Что было пока старый Мойша ехал с базара домой

Павел Платонов
В то же время жена Сара проглядела все глаза.
За калитку выбегала уже тридцать три раза.
Поначалу замирала и краснела, как арбуз,
И в уме уже ворчала на немодный Мойшин вкус.

Разогрела в печке ужин, запалила самовар
Чтобы снять усталость мужу волшебством домашних чар.
Но не едет что-то Мойша и не слышен стук копыт
«Захворала, может, лошадь? Одолел радикулит?

И супруг никак не в силах к бедной Саре прискакать,
Чтоб коснуться губок милых и подарки передать?
А быть может искуситель в яркой юбке городской
Заволок в свою обитель и смеётся надо мной?

Понадел  мои обновки и меняет зеркала?
Подливая мужу водки, обирает догола?
И за что же подлый Мойша так со мною поступил?
Чем я стала непригожа, что меня он разлюбил?»
 
Все соседские подружки, от заботливых мужей
Понавешав безделушек,  щеголяли перед ней.
Лишь она, как блеклый студень, от тяжёлых мрачных дум,
Выбегала на смех людям на любой дорожный шум.

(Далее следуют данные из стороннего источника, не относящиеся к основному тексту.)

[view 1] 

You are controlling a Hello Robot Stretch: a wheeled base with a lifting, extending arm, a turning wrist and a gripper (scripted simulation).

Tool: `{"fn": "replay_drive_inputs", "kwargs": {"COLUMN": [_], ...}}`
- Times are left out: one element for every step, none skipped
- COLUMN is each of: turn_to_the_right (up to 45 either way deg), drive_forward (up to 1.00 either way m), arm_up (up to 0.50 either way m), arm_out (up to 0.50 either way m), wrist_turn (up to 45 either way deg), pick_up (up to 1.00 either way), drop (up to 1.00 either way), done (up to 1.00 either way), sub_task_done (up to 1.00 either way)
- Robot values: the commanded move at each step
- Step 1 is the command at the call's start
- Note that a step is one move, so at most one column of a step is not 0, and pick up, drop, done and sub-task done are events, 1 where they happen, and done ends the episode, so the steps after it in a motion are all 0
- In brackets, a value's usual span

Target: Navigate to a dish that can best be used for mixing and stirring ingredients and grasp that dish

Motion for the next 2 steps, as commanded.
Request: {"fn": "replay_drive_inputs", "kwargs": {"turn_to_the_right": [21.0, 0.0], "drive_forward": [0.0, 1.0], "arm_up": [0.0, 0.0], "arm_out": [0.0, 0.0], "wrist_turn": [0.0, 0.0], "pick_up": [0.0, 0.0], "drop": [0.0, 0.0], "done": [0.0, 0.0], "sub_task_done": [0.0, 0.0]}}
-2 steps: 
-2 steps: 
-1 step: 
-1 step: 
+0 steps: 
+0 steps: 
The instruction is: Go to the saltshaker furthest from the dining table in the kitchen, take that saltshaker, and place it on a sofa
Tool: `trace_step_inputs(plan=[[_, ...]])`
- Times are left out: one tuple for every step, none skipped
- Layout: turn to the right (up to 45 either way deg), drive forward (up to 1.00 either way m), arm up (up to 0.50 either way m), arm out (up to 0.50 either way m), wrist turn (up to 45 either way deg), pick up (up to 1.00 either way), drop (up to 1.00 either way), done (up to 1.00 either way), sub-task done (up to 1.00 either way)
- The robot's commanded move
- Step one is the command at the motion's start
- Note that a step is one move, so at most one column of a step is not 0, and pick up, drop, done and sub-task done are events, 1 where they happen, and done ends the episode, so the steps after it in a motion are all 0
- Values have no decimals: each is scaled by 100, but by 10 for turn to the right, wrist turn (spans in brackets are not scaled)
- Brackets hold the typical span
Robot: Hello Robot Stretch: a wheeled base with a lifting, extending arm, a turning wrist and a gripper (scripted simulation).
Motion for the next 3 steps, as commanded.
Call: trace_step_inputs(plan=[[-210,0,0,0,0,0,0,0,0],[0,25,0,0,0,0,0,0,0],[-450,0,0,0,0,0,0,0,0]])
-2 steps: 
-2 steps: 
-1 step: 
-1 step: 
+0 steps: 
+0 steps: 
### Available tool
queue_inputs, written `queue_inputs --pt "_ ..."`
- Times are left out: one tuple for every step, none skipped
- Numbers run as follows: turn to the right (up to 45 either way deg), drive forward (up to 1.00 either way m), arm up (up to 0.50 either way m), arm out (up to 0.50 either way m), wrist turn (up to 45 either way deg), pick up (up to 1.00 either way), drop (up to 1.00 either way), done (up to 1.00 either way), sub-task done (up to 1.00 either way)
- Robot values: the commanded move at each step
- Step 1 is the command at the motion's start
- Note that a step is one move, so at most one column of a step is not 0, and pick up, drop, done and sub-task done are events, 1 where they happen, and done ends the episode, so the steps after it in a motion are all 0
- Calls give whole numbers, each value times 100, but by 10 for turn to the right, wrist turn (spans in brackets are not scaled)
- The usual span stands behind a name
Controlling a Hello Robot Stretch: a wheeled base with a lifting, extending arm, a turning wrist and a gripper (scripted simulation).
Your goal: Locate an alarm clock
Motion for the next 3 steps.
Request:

«Ну, держись проклятый Мойша, и молись своей судьбе!
Сединою припорошить станет нечего тебе!»
Приготовила для мужа утюг, швабру и карниз –
Отмести и отутюжить наглый антифеминизм.

Час прошёл, другой и третий – нету Мойши. Вот те на!
Уже всё простить на свете могла верная жена.
Пусть все деньги тот потратит, пьяный, грязный,  но живой.
Не прельщает в чёрном платье целый год ходить вдовой.
                * * * * *
В тот же день и в том же месте, ну, быть может, чуть южней,
В стороне нам неизвестной из тюрьмы сбежал злодей.
Испугаешься, увидев и без списка его дел,
Даже если вас обидеть он и в мыслях не хотел.

С простым именем Никита. "Кожемякой" прозван был.
Кушал в детстве не до сыта, потому-то и чудил.
Не любил скупых и жадных, уважал тяжёлый труд.
А про то, что кровожадный, – это люди просто врут

Из-за внешних габаритов и громоздких форм лица.
Да, со зверским аппетитом, но с характером агнца.
Без каких-либо усилий разогнуть  подкову мог,
Но в плену своих идиллий был доверчив,как щенок.